● **Exercise aim**
Please tally the lines below that contain the string "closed" and reply with that figure only.

● **The records**
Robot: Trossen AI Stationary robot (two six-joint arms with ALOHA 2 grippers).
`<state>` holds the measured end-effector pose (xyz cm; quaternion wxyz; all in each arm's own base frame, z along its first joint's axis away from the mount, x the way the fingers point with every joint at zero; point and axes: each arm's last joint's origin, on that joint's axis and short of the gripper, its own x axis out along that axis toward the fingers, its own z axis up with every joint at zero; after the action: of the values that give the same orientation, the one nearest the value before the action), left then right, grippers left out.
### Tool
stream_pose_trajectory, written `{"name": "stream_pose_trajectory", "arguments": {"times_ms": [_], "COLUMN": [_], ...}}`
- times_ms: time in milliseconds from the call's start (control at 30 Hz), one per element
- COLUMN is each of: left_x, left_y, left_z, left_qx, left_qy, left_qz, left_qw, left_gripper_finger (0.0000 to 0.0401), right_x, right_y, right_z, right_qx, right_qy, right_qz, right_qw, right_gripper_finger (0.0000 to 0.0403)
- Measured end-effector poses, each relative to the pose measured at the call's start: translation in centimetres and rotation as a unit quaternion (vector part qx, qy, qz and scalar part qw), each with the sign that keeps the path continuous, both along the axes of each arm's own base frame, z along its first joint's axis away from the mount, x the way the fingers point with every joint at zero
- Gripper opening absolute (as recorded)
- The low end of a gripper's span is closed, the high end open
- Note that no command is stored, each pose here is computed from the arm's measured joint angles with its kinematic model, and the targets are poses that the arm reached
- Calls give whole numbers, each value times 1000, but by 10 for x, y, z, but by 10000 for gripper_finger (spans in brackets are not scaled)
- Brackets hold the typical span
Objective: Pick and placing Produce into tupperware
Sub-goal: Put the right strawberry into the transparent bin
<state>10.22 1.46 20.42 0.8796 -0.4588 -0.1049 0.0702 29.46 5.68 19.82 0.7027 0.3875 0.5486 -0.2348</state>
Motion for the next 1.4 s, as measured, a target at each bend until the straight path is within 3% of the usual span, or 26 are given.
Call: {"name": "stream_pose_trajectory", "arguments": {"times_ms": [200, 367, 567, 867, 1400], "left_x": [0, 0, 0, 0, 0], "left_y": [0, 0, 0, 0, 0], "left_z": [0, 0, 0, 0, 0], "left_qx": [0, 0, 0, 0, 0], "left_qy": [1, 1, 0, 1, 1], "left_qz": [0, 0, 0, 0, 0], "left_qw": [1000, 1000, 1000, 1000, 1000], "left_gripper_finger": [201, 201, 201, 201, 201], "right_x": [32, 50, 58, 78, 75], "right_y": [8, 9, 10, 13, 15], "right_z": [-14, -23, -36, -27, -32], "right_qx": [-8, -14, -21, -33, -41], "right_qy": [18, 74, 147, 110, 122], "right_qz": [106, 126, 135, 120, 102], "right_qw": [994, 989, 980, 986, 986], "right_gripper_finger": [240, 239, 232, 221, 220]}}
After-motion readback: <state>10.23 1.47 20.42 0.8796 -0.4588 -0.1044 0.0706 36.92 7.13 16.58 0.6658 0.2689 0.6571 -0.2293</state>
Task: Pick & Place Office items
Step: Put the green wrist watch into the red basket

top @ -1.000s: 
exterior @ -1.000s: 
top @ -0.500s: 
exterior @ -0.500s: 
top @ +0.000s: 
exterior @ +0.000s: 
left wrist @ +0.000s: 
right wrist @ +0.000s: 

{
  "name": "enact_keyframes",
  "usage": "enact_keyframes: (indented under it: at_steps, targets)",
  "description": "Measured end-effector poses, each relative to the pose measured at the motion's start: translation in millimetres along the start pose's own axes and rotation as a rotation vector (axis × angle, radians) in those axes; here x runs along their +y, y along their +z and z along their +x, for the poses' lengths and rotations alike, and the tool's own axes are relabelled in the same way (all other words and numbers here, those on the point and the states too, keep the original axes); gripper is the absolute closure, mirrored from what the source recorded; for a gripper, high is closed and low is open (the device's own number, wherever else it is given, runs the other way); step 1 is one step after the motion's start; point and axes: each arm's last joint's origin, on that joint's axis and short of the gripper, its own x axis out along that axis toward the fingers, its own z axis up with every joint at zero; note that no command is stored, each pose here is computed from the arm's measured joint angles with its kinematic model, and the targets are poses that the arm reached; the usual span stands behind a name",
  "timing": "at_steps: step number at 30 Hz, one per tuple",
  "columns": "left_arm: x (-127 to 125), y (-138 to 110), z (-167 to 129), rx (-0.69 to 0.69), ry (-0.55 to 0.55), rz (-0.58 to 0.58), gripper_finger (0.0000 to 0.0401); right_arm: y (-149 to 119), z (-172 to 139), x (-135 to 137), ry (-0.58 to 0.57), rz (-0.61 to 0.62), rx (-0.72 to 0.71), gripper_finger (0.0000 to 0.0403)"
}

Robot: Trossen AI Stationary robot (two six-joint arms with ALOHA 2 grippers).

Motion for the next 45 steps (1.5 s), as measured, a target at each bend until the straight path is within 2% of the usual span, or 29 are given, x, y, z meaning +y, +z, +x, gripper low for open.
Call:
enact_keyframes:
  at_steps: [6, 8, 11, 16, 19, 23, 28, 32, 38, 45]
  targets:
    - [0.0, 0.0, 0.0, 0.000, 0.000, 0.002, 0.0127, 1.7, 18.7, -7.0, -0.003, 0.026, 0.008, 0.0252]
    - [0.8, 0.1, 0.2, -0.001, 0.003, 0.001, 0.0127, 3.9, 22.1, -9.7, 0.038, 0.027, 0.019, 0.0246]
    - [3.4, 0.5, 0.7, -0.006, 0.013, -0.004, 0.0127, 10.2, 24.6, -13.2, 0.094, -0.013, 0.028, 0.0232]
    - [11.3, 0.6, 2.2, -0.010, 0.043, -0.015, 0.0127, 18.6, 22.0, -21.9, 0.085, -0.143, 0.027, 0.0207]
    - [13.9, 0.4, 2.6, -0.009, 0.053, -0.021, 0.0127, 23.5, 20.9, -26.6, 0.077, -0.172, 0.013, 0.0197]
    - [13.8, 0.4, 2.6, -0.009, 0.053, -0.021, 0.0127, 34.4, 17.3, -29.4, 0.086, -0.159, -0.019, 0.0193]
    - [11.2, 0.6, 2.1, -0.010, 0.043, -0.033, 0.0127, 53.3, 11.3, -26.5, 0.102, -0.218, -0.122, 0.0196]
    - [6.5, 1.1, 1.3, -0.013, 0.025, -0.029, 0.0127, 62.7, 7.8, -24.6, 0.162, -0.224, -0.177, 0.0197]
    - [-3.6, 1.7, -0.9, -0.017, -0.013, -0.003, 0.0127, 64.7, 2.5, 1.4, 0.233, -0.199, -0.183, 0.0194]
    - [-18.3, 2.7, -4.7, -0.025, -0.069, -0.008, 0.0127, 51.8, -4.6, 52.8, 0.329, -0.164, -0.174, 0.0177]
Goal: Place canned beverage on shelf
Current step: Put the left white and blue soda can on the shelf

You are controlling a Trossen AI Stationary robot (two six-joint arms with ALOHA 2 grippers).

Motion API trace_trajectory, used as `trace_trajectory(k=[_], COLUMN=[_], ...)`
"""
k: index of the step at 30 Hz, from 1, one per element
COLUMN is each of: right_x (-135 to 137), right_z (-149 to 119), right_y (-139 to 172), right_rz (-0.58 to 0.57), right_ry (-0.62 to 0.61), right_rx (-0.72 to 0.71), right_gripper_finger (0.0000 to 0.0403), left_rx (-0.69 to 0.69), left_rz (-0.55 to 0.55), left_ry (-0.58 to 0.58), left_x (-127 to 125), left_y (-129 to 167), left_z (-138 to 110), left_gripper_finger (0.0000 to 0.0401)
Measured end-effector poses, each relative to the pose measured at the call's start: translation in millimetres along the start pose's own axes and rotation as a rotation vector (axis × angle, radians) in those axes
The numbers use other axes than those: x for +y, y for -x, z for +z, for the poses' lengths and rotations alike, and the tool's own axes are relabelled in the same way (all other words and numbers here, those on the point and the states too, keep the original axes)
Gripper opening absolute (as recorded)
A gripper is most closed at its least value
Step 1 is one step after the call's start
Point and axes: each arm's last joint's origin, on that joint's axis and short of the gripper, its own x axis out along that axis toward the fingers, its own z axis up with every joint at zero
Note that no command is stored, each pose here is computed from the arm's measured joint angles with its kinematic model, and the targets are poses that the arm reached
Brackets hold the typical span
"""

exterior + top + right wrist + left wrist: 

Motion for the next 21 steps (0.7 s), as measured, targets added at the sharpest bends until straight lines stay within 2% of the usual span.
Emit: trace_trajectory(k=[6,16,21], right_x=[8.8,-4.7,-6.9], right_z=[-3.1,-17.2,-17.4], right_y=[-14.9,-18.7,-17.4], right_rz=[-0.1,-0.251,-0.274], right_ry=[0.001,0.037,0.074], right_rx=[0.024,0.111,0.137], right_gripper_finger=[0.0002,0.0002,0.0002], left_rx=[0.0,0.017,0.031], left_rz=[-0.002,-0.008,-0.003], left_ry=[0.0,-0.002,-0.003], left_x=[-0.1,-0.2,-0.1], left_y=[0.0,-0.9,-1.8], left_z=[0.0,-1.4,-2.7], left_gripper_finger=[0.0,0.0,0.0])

● **Your solution**
3